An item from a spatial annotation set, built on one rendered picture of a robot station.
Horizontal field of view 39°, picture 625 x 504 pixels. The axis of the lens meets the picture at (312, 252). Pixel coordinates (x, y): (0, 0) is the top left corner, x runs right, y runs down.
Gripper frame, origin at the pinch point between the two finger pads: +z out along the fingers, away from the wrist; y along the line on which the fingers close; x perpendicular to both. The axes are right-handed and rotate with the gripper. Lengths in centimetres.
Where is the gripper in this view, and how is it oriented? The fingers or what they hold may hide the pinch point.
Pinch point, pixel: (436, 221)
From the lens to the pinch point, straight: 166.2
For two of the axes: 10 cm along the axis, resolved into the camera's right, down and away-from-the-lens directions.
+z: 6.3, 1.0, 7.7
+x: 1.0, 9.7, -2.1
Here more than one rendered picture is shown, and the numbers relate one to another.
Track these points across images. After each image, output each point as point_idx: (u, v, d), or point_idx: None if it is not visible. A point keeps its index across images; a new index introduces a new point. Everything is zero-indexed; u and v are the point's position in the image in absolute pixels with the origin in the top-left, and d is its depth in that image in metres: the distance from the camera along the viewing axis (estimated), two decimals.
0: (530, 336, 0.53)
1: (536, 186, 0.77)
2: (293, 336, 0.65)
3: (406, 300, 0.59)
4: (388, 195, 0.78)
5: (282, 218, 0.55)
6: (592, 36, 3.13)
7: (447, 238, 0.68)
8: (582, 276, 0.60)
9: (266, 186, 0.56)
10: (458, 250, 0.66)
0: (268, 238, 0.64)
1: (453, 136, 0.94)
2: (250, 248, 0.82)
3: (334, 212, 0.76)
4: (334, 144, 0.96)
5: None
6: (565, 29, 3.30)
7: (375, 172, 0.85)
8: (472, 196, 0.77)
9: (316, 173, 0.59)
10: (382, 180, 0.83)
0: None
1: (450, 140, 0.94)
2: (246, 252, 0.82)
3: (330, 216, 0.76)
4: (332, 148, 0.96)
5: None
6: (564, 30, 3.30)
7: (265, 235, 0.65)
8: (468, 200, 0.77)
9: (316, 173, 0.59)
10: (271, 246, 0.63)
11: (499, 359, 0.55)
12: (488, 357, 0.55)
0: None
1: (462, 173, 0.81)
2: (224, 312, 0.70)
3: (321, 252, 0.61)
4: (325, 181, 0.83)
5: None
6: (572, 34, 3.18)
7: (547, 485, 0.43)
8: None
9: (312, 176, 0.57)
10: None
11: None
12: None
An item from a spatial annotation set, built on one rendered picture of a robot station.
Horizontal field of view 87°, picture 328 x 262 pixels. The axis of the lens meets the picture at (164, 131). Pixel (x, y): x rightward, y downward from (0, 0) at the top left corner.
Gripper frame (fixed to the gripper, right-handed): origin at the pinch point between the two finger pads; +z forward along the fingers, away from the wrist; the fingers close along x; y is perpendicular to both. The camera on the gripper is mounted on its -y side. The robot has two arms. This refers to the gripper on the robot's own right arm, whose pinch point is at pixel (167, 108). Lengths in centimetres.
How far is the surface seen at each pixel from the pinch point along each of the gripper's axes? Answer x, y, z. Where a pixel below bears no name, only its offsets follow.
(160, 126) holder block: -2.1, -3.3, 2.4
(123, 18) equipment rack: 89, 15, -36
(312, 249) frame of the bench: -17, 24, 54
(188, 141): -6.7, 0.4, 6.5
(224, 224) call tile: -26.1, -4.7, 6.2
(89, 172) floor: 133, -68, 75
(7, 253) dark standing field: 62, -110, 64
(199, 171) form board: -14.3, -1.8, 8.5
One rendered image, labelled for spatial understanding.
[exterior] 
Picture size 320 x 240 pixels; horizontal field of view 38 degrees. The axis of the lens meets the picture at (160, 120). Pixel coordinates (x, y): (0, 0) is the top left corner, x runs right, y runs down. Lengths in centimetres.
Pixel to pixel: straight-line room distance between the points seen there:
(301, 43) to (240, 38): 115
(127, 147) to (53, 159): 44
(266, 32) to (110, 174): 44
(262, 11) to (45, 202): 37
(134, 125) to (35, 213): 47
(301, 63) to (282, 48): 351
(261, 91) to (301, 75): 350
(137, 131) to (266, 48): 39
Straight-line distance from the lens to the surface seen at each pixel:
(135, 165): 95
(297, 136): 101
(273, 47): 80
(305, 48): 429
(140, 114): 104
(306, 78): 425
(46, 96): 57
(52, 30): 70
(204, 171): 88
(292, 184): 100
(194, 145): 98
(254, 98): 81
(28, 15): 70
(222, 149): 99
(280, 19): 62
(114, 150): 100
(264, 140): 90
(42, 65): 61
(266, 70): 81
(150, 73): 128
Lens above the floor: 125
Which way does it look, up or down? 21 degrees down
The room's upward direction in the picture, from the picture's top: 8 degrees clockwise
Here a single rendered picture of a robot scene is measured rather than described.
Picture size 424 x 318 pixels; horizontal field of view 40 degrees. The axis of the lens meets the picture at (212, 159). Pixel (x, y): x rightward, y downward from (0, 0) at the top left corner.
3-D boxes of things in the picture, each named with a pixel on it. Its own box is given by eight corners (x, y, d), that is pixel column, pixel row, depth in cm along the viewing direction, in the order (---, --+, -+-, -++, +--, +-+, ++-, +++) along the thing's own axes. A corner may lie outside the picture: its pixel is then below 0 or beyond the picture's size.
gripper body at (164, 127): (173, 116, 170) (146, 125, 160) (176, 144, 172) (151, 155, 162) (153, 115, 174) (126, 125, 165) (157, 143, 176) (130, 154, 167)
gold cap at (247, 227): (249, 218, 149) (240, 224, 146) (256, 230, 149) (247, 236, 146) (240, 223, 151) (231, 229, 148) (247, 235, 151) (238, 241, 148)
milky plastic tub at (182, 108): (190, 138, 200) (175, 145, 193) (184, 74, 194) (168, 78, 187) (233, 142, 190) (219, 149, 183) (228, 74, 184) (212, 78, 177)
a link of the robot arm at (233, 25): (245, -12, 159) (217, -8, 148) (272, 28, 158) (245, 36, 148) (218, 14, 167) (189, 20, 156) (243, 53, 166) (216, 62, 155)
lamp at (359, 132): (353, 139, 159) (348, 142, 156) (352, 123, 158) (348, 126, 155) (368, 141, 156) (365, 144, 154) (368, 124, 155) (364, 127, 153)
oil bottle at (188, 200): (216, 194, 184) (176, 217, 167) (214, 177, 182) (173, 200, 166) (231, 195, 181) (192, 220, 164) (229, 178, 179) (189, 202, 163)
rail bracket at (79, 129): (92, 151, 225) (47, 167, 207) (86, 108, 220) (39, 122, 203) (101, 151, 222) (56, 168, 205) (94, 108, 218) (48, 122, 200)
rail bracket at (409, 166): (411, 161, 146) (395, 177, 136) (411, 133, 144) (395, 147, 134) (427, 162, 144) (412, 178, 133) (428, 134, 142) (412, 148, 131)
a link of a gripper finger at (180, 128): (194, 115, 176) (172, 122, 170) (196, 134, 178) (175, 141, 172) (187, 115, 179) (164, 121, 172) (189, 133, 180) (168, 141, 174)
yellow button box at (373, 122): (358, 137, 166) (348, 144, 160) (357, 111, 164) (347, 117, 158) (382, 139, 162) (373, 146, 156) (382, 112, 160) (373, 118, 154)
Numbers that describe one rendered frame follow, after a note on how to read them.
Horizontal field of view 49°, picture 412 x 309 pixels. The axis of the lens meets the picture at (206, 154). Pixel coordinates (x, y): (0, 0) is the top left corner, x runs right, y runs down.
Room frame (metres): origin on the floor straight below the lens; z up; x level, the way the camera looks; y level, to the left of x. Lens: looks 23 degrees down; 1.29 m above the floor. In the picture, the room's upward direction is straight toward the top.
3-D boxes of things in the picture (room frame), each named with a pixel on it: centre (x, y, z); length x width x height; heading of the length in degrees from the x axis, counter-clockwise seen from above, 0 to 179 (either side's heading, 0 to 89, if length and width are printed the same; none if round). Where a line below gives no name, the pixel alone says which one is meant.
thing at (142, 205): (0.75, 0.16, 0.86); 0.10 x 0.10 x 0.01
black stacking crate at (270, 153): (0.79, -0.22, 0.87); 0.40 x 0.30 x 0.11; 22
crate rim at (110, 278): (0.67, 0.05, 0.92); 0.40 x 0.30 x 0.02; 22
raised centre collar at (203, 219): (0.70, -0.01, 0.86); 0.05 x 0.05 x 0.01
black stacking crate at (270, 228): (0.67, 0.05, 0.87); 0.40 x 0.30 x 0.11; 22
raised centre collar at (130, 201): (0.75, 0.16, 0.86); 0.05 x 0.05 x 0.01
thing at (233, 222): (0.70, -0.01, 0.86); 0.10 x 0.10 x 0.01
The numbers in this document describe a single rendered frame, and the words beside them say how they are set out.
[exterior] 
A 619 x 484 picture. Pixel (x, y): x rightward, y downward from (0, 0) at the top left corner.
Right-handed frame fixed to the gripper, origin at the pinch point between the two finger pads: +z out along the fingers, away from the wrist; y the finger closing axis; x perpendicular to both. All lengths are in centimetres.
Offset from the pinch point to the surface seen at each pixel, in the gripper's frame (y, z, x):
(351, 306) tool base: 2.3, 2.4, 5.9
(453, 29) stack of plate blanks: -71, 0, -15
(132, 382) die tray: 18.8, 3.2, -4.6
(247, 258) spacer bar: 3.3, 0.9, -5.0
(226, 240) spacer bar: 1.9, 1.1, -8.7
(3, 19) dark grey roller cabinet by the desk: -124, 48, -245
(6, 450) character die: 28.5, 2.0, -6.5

******************************

Task to complete ▸
In the entries above, find the line with "lamp at (359, 132): (353, 139, 159)" and the line with "Horizontal field of view 49°, picture", then restate word for word both of them and every line between, with nothing more.

Solution for this problem ▸
lamp at (359, 132): (353, 139, 159) (348, 142, 156) (352, 123, 158) (348, 126, 155) (368, 141, 156) (365, 144, 154) (368, 124, 155) (364, 127, 153)
oil bottle at (188, 200): (216, 194, 184) (176, 217, 167) (214, 177, 182) (173, 200, 166) (231, 195, 181) (192, 220, 164) (229, 178, 179) (189, 202, 163)
rail bracket at (79, 129): (92, 151, 225) (47, 167, 207) (86, 108, 220) (39, 122, 203) (101, 151, 222) (56, 168, 205) (94, 108, 218) (48, 122, 200)
rail bracket at (409, 166): (411, 161, 146) (395, 177, 136) (411, 133, 144) (395, 147, 134) (427, 162, 144) (412, 178, 133) (428, 134, 142) (412, 148, 131)
a link of a gripper finger at (180, 128): (194, 115, 176) (172, 122, 170) (196, 134, 178) (175, 141, 172) (187, 115, 179) (164, 121, 172) (189, 133, 180) (168, 141, 174)
yellow button box at (373, 122): (358, 137, 166) (348, 144, 160) (357, 111, 164) (347, 117, 158) (382, 139, 162) (373, 146, 156) (382, 112, 160) (373, 118, 154)
Numbers that describe one rendered frame follow, after a note on how to read them.
Horizontal field of view 49°, picture 412 x 309 pixels. The axis of the lens meets the picture at (206, 154). Pixel coordinates (x, y): (0, 0) is the top left corner, x runs right, y runs down.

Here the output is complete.